Copy out each line of the listing below where the string "left" appears.

**********

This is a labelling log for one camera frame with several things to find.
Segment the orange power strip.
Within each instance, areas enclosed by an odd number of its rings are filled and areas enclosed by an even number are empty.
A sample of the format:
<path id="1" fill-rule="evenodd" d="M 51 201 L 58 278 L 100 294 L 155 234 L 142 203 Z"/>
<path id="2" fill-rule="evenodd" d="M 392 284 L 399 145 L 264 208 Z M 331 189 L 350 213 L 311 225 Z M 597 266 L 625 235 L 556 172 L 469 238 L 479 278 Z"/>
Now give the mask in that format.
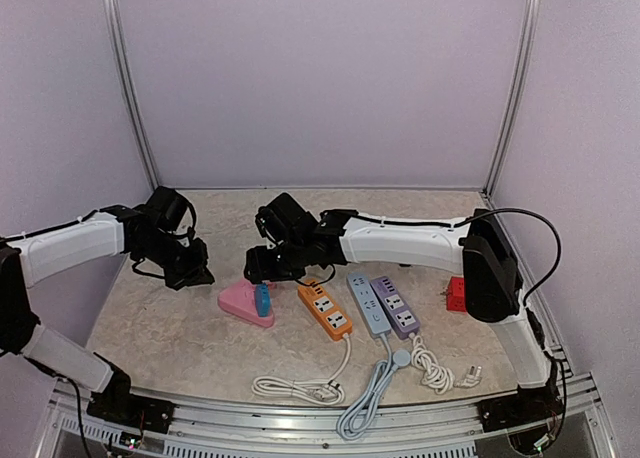
<path id="1" fill-rule="evenodd" d="M 297 287 L 297 295 L 333 341 L 352 334 L 352 320 L 322 285 L 305 282 Z"/>

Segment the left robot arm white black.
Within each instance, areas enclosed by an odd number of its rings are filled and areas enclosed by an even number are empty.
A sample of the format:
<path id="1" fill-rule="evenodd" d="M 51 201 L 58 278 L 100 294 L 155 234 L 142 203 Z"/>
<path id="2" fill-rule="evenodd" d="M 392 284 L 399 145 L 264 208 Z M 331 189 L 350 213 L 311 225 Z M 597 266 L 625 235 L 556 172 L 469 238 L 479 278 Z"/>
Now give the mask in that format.
<path id="1" fill-rule="evenodd" d="M 28 291 L 87 262 L 124 254 L 135 266 L 150 261 L 174 291 L 211 285 L 208 252 L 194 226 L 179 228 L 188 202 L 143 203 L 93 210 L 62 225 L 1 240 L 1 352 L 21 356 L 83 387 L 121 423 L 140 412 L 131 379 L 108 360 L 47 328 L 31 309 Z"/>

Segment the blue plug adapter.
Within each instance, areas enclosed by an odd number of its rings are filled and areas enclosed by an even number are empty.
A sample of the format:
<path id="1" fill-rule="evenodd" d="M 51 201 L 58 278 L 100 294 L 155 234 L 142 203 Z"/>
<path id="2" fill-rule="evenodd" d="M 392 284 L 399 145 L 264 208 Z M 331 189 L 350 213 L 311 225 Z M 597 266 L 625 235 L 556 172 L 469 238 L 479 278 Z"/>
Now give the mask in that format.
<path id="1" fill-rule="evenodd" d="M 260 318 L 267 317 L 271 313 L 271 296 L 267 284 L 262 283 L 255 286 L 254 304 Z"/>

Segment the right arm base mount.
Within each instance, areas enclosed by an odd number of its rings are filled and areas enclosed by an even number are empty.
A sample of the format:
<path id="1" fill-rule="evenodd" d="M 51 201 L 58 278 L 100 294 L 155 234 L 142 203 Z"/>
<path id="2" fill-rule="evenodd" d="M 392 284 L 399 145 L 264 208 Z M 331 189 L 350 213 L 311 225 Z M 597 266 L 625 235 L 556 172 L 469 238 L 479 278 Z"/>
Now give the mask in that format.
<path id="1" fill-rule="evenodd" d="M 518 387 L 515 394 L 477 404 L 484 432 L 522 426 L 559 415 L 563 404 L 555 378 L 538 388 Z"/>

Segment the pink triangular socket base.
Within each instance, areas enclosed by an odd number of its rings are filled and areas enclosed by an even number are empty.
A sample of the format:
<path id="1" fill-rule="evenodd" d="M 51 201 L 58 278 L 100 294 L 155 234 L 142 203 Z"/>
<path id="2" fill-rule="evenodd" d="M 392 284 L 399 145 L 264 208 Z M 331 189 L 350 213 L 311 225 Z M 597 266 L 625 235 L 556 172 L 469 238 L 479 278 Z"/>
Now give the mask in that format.
<path id="1" fill-rule="evenodd" d="M 271 313 L 267 317 L 260 318 L 256 313 L 254 304 L 255 286 L 256 285 L 246 279 L 239 280 L 219 293 L 218 305 L 226 313 L 234 315 L 246 322 L 263 328 L 270 328 L 275 321 L 272 303 Z M 271 296 L 273 285 L 268 286 Z"/>

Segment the purple power strip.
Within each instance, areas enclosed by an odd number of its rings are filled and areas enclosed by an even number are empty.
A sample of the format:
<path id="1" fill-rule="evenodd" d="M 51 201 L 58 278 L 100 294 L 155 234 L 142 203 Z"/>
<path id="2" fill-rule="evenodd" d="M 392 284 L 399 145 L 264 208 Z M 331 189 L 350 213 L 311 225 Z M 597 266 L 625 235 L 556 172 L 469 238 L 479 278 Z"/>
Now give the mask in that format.
<path id="1" fill-rule="evenodd" d="M 406 340 L 416 335 L 420 329 L 420 321 L 392 280 L 381 276 L 374 278 L 370 284 L 396 336 L 400 340 Z"/>

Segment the light blue power strip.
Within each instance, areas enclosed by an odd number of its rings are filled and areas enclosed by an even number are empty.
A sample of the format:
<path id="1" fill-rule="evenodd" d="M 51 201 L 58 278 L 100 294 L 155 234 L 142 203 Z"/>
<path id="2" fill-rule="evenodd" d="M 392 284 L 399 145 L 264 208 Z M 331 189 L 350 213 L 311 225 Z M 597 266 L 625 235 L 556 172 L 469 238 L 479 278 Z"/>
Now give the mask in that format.
<path id="1" fill-rule="evenodd" d="M 369 334 L 373 338 L 387 336 L 391 332 L 391 324 L 369 279 L 362 273 L 349 273 L 346 282 Z"/>

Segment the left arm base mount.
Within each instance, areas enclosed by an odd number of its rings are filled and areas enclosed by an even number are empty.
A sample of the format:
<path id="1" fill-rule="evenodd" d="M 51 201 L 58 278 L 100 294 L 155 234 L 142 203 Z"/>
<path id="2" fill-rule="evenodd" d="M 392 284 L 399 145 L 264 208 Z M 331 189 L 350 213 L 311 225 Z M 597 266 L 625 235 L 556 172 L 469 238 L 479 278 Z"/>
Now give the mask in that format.
<path id="1" fill-rule="evenodd" d="M 131 380 L 126 375 L 113 375 L 102 392 L 91 393 L 87 406 L 89 416 L 161 434 L 168 433 L 174 411 L 171 401 L 132 393 Z"/>

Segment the red cube socket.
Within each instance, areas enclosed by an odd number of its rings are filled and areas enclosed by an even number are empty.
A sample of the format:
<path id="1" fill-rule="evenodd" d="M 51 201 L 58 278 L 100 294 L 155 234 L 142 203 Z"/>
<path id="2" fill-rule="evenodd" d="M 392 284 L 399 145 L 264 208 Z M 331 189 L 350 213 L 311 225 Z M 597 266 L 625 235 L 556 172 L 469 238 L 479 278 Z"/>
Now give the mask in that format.
<path id="1" fill-rule="evenodd" d="M 466 313 L 464 278 L 452 276 L 441 292 L 445 308 L 449 312 Z"/>

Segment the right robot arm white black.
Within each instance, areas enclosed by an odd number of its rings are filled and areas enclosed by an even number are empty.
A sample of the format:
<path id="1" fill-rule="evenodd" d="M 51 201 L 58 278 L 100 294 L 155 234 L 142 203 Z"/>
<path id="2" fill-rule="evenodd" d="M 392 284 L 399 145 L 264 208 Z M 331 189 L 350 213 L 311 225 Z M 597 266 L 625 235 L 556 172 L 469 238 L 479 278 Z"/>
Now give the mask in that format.
<path id="1" fill-rule="evenodd" d="M 467 218 L 389 219 L 356 210 L 330 209 L 314 217 L 296 205 L 259 208 L 255 223 L 265 244 L 245 255 L 253 284 L 298 281 L 307 268 L 383 262 L 423 266 L 464 279 L 466 311 L 488 324 L 516 374 L 511 411 L 535 420 L 551 402 L 557 367 L 544 331 L 529 306 L 518 259 L 497 220 L 499 210 L 479 208 Z"/>

**********

(PROBLEM SOLUTION):
Segment the left robot arm white black.
Segment the left arm base mount.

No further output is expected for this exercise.